Problem requirements:
Send back all of the data, word for word.

The data:
--*--

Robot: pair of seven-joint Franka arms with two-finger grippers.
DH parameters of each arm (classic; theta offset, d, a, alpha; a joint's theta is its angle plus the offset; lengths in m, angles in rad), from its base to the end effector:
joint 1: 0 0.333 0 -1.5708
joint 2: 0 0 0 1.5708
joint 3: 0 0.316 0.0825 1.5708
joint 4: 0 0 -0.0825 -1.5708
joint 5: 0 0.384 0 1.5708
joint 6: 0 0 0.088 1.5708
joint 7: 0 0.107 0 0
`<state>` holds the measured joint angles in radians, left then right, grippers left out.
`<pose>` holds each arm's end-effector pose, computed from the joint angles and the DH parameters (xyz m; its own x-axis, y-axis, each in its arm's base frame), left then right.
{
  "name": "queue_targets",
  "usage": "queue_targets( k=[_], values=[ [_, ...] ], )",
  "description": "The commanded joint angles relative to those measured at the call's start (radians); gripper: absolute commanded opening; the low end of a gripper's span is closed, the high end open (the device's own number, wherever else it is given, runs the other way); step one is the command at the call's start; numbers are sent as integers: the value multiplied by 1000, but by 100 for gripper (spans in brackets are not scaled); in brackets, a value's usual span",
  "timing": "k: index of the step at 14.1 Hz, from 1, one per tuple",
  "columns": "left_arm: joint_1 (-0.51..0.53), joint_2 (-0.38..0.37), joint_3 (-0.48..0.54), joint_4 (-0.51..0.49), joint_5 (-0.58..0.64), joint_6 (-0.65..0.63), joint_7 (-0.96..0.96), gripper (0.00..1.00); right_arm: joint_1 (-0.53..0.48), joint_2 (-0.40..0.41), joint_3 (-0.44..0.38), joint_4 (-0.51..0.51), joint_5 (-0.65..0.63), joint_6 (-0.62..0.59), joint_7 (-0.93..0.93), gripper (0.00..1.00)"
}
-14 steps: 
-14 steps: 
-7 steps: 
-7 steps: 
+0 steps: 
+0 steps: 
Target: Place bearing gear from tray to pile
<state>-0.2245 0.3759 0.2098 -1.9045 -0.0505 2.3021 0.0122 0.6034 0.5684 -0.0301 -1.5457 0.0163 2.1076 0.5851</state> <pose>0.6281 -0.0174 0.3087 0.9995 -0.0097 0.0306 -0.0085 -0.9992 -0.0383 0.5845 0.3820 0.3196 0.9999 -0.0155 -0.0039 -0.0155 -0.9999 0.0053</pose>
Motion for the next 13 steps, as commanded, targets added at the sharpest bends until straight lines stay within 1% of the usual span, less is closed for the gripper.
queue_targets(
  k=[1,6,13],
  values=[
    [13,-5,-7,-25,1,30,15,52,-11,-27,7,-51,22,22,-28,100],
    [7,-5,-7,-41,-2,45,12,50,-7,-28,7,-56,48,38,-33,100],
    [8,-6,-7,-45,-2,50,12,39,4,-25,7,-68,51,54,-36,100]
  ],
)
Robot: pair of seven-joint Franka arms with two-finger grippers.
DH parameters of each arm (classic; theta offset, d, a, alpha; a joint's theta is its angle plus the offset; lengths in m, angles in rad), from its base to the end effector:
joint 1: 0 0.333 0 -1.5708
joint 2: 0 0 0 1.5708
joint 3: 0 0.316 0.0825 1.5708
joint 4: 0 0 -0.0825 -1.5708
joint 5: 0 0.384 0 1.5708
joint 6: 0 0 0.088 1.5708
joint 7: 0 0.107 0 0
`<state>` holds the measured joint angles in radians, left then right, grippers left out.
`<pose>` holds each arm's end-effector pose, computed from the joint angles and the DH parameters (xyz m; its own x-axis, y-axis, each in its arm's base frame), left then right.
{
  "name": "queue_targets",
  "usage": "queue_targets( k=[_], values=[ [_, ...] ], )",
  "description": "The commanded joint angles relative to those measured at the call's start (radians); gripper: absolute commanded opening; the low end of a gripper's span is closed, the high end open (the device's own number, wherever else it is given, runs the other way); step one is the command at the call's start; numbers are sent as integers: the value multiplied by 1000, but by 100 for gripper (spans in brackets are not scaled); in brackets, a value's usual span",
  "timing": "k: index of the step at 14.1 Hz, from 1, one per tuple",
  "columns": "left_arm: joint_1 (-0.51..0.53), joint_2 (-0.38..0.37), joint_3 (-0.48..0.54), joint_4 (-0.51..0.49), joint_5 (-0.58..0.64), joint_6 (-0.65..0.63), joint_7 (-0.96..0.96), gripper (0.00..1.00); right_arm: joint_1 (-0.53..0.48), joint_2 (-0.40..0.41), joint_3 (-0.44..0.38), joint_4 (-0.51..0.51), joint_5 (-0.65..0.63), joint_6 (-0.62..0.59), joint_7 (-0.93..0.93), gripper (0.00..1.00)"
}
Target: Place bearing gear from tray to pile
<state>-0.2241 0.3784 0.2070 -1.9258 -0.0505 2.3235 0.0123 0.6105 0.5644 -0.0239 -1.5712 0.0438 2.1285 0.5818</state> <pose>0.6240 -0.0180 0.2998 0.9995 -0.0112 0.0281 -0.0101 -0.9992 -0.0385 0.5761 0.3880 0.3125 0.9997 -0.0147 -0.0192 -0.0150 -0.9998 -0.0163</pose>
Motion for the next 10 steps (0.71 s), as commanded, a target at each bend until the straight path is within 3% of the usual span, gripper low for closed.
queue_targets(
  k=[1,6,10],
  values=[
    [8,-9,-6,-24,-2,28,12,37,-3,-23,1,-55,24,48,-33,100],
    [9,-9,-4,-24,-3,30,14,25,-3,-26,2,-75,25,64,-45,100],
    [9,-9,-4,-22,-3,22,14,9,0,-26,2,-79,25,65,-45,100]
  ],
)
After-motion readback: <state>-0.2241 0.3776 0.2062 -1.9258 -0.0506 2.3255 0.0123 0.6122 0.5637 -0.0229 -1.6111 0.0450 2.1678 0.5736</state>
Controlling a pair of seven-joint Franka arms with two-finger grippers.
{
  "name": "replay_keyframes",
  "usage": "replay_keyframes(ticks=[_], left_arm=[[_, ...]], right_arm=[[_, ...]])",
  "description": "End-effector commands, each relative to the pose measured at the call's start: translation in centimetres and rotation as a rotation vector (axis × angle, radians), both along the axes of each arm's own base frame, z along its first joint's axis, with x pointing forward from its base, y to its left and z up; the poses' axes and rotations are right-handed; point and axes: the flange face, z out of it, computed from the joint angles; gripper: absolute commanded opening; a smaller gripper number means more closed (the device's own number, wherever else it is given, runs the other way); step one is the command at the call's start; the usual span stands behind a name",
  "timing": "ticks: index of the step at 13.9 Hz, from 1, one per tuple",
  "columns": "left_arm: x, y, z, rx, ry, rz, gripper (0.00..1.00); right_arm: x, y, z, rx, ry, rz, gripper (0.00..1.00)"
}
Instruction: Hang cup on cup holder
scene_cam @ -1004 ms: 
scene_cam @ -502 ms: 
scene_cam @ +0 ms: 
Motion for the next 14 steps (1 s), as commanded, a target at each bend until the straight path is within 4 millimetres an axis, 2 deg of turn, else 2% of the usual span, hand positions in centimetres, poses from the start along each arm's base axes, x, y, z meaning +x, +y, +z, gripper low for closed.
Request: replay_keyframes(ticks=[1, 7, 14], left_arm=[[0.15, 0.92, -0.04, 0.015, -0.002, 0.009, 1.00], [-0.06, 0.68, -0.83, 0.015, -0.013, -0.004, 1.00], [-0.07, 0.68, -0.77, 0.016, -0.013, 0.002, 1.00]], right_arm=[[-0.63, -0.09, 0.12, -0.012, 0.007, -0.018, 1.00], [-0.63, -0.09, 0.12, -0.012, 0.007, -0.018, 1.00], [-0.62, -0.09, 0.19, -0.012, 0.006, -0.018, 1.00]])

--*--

Solution to this exercise:
Robot: pair of seven-joint Franka arms with two-finger grippers.
DH parameters of each arm (classic; theta offset, d, a, alpha; a joint's theta is its angle plus the offset; lengths in m, angles in rad), from its base to the end effector:
joint 1: 0 0.333 0 -1.5708
joint 2: 0 0 0 1.5708
joint 3: 0 0.316 0.0825 1.5708
joint 4: 0 0 -0.0825 -1.5708
joint 5: 0 0.384 0 1.5708
joint 6: 0 0 0.088 1.5708
joint 7: 0 0.107 0 0
`<state>` holds the measured joint angles in radians, left then right, grippers left out.
`<pose>` holds each arm's end-effector pose, computed from the joint angles and the DH parameters (xyz m; its own x-axis, y-axis, each in its arm's base frame), left then right.
{
  "name": "queue_targets",
  "usage": "queue_targets( k=[_], values=[ [_, ...] ], )",
  "description": "The commanded joint angles relative to those measured at the call's start (radians); gripper: absolute commanded opening; the low end of a gripper's span is closed, the high end open (the device's own number, wherever else it is given, runs the other way); step one is the command at the call's start; numbers are sent as integers: the value multiplied by 1000, but by 100 for gripper (spans in brackets are not scaled); in brackets, a value's usual span",
  "timing": "k: index of the step at 14.1 Hz, from 1, one per tuple",
  "columns": "left_arm: joint_1 (-0.51..0.53), joint_2 (-0.38..0.37), joint_3 (-0.48..0.54), joint_4 (-0.51..0.49), joint_5 (-0.58..0.64), joint_6 (-0.65..0.63), joint_7 (-0.96..0.96), gripper (0.00..1.00); right_arm: joint_1 (-0.53..0.48), joint_2 (-0.40..0.41), joint_3 (-0.44..0.38), joint_4 (-0.51..0.51), joint_5 (-0.65..0.63), joint_6 (-0.62..0.59), joint_7 (-0.93..0.93), gripper (0.00..1.00)"
}
-14 steps: 
-14 steps: 
-7 steps: 
-7 steps: 
+0 steps: 
+0 steps: 
Target: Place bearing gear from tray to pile
<state>-0.2245 0.3759 0.2098 -1.9045 -0.0505 2.3021 0.0122 0.6034 0.5684 -0.0301 -1.5457 0.0163 2.1076 0.5851</state> <pose>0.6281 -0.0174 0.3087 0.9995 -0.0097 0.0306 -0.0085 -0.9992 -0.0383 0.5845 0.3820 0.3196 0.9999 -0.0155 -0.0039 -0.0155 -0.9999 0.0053</pose>
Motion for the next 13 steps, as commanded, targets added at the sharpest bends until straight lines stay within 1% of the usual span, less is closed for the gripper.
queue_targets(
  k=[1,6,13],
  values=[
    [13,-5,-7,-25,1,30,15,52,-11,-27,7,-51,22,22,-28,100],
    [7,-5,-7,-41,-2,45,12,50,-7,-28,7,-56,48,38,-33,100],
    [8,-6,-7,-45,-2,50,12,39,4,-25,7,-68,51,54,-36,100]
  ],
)
Robot: pair of seven-joint Franka arms with two-finger grippers.
DH parameters of each arm (classic; theta offset, d, a, alpha; a joint's theta is its angle plus the offset; lengths in m, angles in rad), from its base to the end effector:
joint 1: 0 0.333 0 -1.5708
joint 2: 0 0 0 1.5708
joint 3: 0 0.316 0.0825 1.5708
joint 4: 0 0 -0.0825 -1.5708
joint 5: 0 0.384 0 1.5708
joint 6: 0 0 0.088 1.5708
joint 7: 0 0.107 0 0
`<state>` holds the measured joint angles in radians, left then right, grippers left out.
`<pose>` holds each arm's end-effector pose, computed from the joint angles and the DH parameters (xyz m; its own x-axis, y-axis, each in its arm's base frame), left then right.
{
  "name": "queue_targets",
  "usage": "queue_targets( k=[_], values=[ [_, ...] ], )",
  "description": "The commanded joint angles relative to those measured at the call's start (radians); gripper: absolute commanded opening; the low end of a gripper's span is closed, the high end open (the device's own number, wherever else it is given, runs the other way); step one is the command at the call's start; numbers are sent as integers: the value multiplied by 1000, but by 100 for gripper (spans in brackets are not scaled); in brackets, a value's usual span",
  "timing": "k: index of the step at 14.1 Hz, from 1, one per tuple",
  "columns": "left_arm: joint_1 (-0.51..0.53), joint_2 (-0.38..0.37), joint_3 (-0.48..0.54), joint_4 (-0.51..0.49), joint_5 (-0.58..0.64), joint_6 (-0.65..0.63), joint_7 (-0.96..0.96), gripper (0.00..1.00); right_arm: joint_1 (-0.53..0.48), joint_2 (-0.40..0.41), joint_3 (-0.44..0.38), joint_4 (-0.51..0.51), joint_5 (-0.65..0.63), joint_6 (-0.62..0.59), joint_7 (-0.93..0.93), gripper (0.00..1.00)"
}
Target: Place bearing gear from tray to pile
<state>-0.2241 0.3784 0.2070 -1.9258 -0.0505 2.3235 0.0123 0.6105 0.5644 -0.0239 -1.5712 0.0438 2.1285 0.5818</state> <pose>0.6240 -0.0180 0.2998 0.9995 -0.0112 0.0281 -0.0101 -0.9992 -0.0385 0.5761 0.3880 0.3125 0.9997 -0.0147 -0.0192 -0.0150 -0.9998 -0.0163</pose>
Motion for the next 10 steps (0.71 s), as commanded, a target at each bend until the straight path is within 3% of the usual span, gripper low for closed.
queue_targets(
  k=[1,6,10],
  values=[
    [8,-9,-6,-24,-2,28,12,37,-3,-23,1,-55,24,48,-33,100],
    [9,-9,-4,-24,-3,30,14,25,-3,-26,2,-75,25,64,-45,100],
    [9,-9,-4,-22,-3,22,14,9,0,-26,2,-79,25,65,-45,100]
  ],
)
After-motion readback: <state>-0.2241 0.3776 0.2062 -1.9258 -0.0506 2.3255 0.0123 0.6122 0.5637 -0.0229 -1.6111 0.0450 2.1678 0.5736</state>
Controlling a pair of seven-joint Franka arms with two-finger grippers.
{
  "name": "replay_keyframes",
  "usage": "replay_keyframes(ticks=[_], left_arm=[[_, ...]], right_arm=[[_, ...]])",
  "description": "End-effector commands, each relative to the pose measured at the call's start: translation in centimetres and rotation as a rotation vector (axis × angle, radians), both along the axes of each arm's own base frame, z along its first joint's axis, with x pointing forward from its base, y to its left and z up; the poses' axes and rotations are right-handed; point and axes: the flange face, z out of it, computed from the joint angles; gripper: absolute commanded opening; a smaller gripper number means more closed (the device's own number, wherever else it is given, runs the other way); step one is the command at the call's start; the usual span stands behind a name",
  "timing": "ticks: index of the step at 13.9 Hz, from 1, one per tuple",
  "columns": "left_arm: x, y, z, rx, ry, rz, gripper (0.00..1.00); right_arm: x, y, z, rx, ry, rz, gripper (0.00..1.00)"
}
Instruction: Hang cup on cup holder
scene_cam @ -1004 ms: 
scene_cam @ -502 ms: 
scene_cam @ +0 ms: 
Motion for the next 14 steps (1 s), as commanded, a target at each bend until the straight path is within 4 millimetres an axis, 2 deg of turn, else 2% of the usual span, hand positions in centimetres, poses from the start along each arm's base axes, x, y, z meaning +x, +y, +z, gripper low for closed.
Request: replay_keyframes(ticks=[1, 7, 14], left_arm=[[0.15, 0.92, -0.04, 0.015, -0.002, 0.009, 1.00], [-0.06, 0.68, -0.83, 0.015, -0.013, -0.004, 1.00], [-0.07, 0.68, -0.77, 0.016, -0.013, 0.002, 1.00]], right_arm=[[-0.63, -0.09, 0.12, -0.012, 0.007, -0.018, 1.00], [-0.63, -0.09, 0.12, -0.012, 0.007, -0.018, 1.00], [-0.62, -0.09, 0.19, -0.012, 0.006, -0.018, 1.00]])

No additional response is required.